[Exercise]
Set the listing down again exactly, please, apart from its pictures.
**** Data shown
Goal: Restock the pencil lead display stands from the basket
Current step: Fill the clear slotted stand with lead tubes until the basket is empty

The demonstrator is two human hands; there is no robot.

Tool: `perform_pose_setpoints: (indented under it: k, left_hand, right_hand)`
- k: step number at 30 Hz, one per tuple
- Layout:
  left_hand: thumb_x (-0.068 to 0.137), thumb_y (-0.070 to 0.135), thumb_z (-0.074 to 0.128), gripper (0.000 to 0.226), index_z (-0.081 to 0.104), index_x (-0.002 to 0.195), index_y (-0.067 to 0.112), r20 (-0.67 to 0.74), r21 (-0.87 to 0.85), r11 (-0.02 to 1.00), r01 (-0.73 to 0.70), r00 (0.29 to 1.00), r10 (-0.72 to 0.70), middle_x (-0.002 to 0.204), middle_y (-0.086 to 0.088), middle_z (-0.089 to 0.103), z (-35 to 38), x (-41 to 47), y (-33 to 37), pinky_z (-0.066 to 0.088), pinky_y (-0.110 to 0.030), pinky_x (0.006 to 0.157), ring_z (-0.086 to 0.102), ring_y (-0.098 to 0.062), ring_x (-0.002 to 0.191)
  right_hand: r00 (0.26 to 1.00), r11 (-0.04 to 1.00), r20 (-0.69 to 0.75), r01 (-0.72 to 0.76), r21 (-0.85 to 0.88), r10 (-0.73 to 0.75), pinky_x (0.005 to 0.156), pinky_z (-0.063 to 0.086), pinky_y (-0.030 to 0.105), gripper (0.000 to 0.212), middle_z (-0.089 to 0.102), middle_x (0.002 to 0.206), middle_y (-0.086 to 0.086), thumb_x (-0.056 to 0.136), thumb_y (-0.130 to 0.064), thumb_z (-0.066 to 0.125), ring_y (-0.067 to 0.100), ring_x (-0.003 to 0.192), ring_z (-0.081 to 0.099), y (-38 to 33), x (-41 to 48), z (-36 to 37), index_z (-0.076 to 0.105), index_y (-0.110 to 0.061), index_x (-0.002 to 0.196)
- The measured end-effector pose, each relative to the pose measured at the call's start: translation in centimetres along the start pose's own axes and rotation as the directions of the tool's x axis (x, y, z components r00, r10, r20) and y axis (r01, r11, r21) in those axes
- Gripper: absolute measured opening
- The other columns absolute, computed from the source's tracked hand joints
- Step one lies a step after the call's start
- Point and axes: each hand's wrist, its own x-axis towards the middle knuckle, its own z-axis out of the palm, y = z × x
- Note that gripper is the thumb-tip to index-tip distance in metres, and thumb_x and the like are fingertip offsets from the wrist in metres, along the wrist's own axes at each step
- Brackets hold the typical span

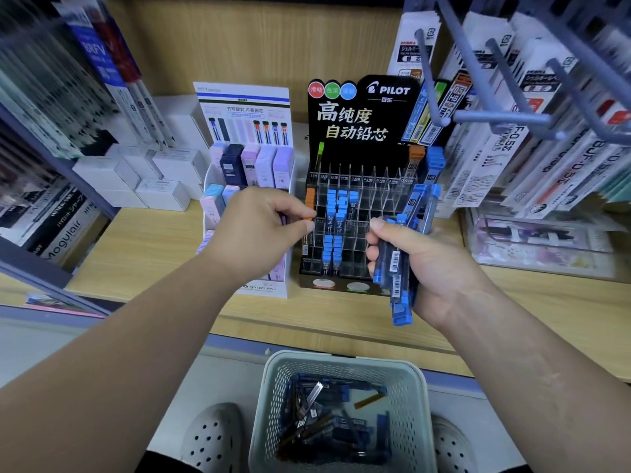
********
[Final answer]
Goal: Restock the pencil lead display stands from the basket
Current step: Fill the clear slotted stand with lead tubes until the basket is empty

The demonstrator is two human hands; there is no robot.

Tool: `perform_pose_setpoints: (indented under it: k, left_hand, right_hand)`
- k: step number at 30 Hz, one per tuple
- Layout:
  left_hand: thumb_x (-0.068 to 0.137), thumb_y (-0.070 to 0.135), thumb_z (-0.074 to 0.128), gripper (0.000 to 0.226), index_z (-0.081 to 0.104), index_x (-0.002 to 0.195), index_y (-0.067 to 0.112), r20 (-0.67 to 0.74), r21 (-0.87 to 0.85), r11 (-0.02 to 1.00), r01 (-0.73 to 0.70), r00 (0.29 to 1.00), r10 (-0.72 to 0.70), middle_x (-0.002 to 0.204), middle_y (-0.086 to 0.088), middle_z (-0.089 to 0.103), z (-35 to 38), x (-41 to 47), y (-33 to 37), pinky_z (-0.066 to 0.088), pinky_y (-0.110 to 0.030), pinky_x (0.006 to 0.157), ring_z (-0.086 to 0.102), ring_y (-0.098 to 0.062), ring_x (-0.002 to 0.191)
  right_hand: r00 (0.26 to 1.00), r11 (-0.04 to 1.00), r20 (-0.69 to 0.75), r01 (-0.72 to 0.76), r21 (-0.85 to 0.88), r10 (-0.73 to 0.75), pinky_x (0.005 to 0.156), pinky_z (-0.063 to 0.086), pinky_y (-0.030 to 0.105), gripper (0.000 to 0.212), middle_z (-0.089 to 0.102), middle_x (0.002 to 0.206), middle_y (-0.086 to 0.086), thumb_x (-0.056 to 0.136), thumb_y (-0.130 to 0.064), thumb_z (-0.066 to 0.125), ring_y (-0.067 to 0.100), ring_x (-0.003 to 0.192), ring_z (-0.081 to 0.099), y (-38 to 33), x (-41 to 48), z (-36 to 37), index_z (-0.076 to 0.105), index_y (-0.110 to 0.061), index_x (-0.002 to 0.196)
- The measured end-effector pose, each relative to the pose measured at the call's start: translation in centimetres along the start pose's own axes and rotation as the directions of the tool's x axis (x, y, z components r00, r10, r20) and y axis (r01, r11, r21) in those axes
- Gripper: absolute measured opening
- The other columns absolute, computed from the source's tracked hand joints
- Step one lies a step after the call's start
- Point and axes: each hand's wrist, its own x-axis towards the middle knuckle, its own z-axis out of the palm, y = z × x
- Note that gripper is the thumb-tip to index-tip distance in metres, and thumb_x and the like are fingertip offsets from the wrist in metres, along the wrist's own axes at each step
- Brackets hold the typical span

The answer has been supplied in full.